02 / 12 / 2025 / A Nômade Da Mente

com quem eu converso sobre mim viaja dobrando as minhas esquinas
invadindo becos sem saída percorrendo estradas tortuosas percursos
falsos não porque eu minta mas porque sou tantos que a cada discurso destoo
ao mesmo tempo que ela adentra por espaços em várias partes do mundo físico
é como se ela me visse por ângulos ao sabor de ventos diversos alma vestida
de nenhum lugar noites de diferente luar outras constelações
como mapas do caminho de leite
essas estrelas respondem à suas indagações?
é moça de ouvir estrelas perder o senso duvidar da ciência pessoal de si
estando sob estados e pressões mudadas?
ou permanece não transformada ao mudar de lugar de estar estando distinta
acolhendo em visão paredes de novas tintas
outras cidadelas
será que ela se sente pertencida?
ou basta se possuir?
o que lhe dá o poder de ir e vir sendo outras em cada viagem para dentro
de outros seres humanos pela condução da palavra?
ela duvida é descrente?
ou as certezas são impróprias para quem perscruta mentes?
se pudesse tocaria fogo nas habitações falseadas de quem ouve memórias
sem nexo com a realidade
se a mentira também tem valor de verdade
qual é a segurança sob a qual se planta a moça-rocha?

Foto por Frank Cone em Pexels.com

1º / 12 / 2025 / MULHERES – CAUSA MORTIS – HOMENS

Eu nunca desejei matar ninguém. Mas sou culpado por pertencer ao gênero que tem matado mulheres por serem mulheres, principalmente àquelas que ousam serem emancipadas do comando do homem. Eu sempre achei estranho o uso de expressões como sexo oposto ou frágil, acostumado que fui ao ver mulheres serem fortes o suficiente para criarem filhos sozinhas, muitas vezes longe do auxílio masculino.

Não deixou de acontecer que muitas comunidades tivessem a mulher erigindo o Matriarcado em oposição ao Patriarcado. Mas o fato de o homem normalmente possuir maior força física o colocou como protetor das primeiras comunidades humanas, lhe dando o “direito” de ser o “chefe” do núcleo familiar na maioria das sociedades humanas.

Essa proeminência ao longo dos séculos gerou um sistema baseado mais na força motriz do que na inteligência. Mas também essa “reserva de mercado” precisava ser protegida da participação feminina. Dessa maneira foi interditado que mulheres aprendessem as letras, que estudassem ou que tivessem ideias originais. E quando as tinham, muitas delas foram surrupiadas pelos machos da espécie.

Quando algumas começaram a renunciar participar como reprodutoras numa sociedade que as viam apenas como tal, o sistema apregoou leis religiosas que preconizavam a condenação a alienação, ao ostracismo ou degredo social. E é claro que era “ele”, o “deus” que assim designava através de seus seguidores masculinos.

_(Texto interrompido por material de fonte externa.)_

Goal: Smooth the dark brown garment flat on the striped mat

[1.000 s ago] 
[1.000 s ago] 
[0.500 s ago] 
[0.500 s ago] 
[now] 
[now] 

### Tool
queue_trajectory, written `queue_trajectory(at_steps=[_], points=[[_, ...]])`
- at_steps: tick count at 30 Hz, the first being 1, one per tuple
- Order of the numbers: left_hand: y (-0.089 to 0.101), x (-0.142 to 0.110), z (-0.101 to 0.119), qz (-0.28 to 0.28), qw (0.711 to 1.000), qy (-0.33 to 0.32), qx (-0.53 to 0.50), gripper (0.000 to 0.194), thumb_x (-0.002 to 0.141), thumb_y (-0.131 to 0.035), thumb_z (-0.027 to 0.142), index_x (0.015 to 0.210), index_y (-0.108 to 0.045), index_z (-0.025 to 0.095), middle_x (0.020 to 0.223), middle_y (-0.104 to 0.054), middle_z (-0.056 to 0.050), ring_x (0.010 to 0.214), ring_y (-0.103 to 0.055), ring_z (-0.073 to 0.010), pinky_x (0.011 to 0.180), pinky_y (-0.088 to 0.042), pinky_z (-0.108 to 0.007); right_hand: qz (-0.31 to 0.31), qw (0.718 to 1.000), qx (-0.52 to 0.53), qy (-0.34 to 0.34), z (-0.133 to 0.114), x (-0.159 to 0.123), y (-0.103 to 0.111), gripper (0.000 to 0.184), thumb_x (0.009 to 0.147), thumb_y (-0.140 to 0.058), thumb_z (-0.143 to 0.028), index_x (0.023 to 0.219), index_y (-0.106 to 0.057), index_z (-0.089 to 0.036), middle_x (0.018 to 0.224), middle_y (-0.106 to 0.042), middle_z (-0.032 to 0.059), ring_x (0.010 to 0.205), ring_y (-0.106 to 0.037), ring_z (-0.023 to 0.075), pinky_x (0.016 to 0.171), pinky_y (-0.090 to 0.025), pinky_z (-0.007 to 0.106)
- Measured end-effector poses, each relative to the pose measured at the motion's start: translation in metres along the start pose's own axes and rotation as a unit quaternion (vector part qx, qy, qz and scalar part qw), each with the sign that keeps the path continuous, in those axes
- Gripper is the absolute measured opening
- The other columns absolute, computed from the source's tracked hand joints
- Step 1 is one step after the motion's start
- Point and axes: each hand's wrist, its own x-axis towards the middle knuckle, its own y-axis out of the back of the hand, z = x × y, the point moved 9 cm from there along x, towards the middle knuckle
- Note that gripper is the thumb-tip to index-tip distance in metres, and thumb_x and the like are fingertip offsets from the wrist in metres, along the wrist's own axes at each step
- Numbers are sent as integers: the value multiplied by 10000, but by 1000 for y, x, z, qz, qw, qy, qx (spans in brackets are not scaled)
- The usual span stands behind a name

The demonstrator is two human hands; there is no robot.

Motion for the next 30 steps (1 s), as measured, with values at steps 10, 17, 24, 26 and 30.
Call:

Como já explanou Contardo Calligaris, as sociedades humanas foram fundadas no ódio à mulher, muitas vezes associadas ao mal. Como está registrado nas escrituras enviadas diretamente aos homens. Se conscientemente se isolassem, vivessem distantes ou fossem autônomas, eram tachadas como bruxas, seres degenerados.

O que vivemos atualmente — uma espécie de pandemia de tentativas ou consumação de feminicídios — é quase como um retorno ao obscurantismo da Idade Média. Tenho por mim que a trajetória política de um certo personagem que veio a se tornar governante no Brasil deu ensejo a que muitos homens assumissem suas tortuosas posturas retrógradas, já que havia chegado ao poder um representante de suas ideias e preconceitos.

Nos últimos anos, houve um crescimento exponencial de crimes contra mais da metade da população humana, representada pelas fêmeas da espécie. A outra metade que a assassina não deixa de criar formas diferentes de torturá-las, humilhá-las e executá-las à luz do dia. Não tem como apagar da página da História que descemos ao mais baixo nível civilizatório neste quadrante. Um quarto deste novo século está se encerrando demonstrando que é sempre possível retrocedermos à barbárie humana mais primitiva desta era sombria.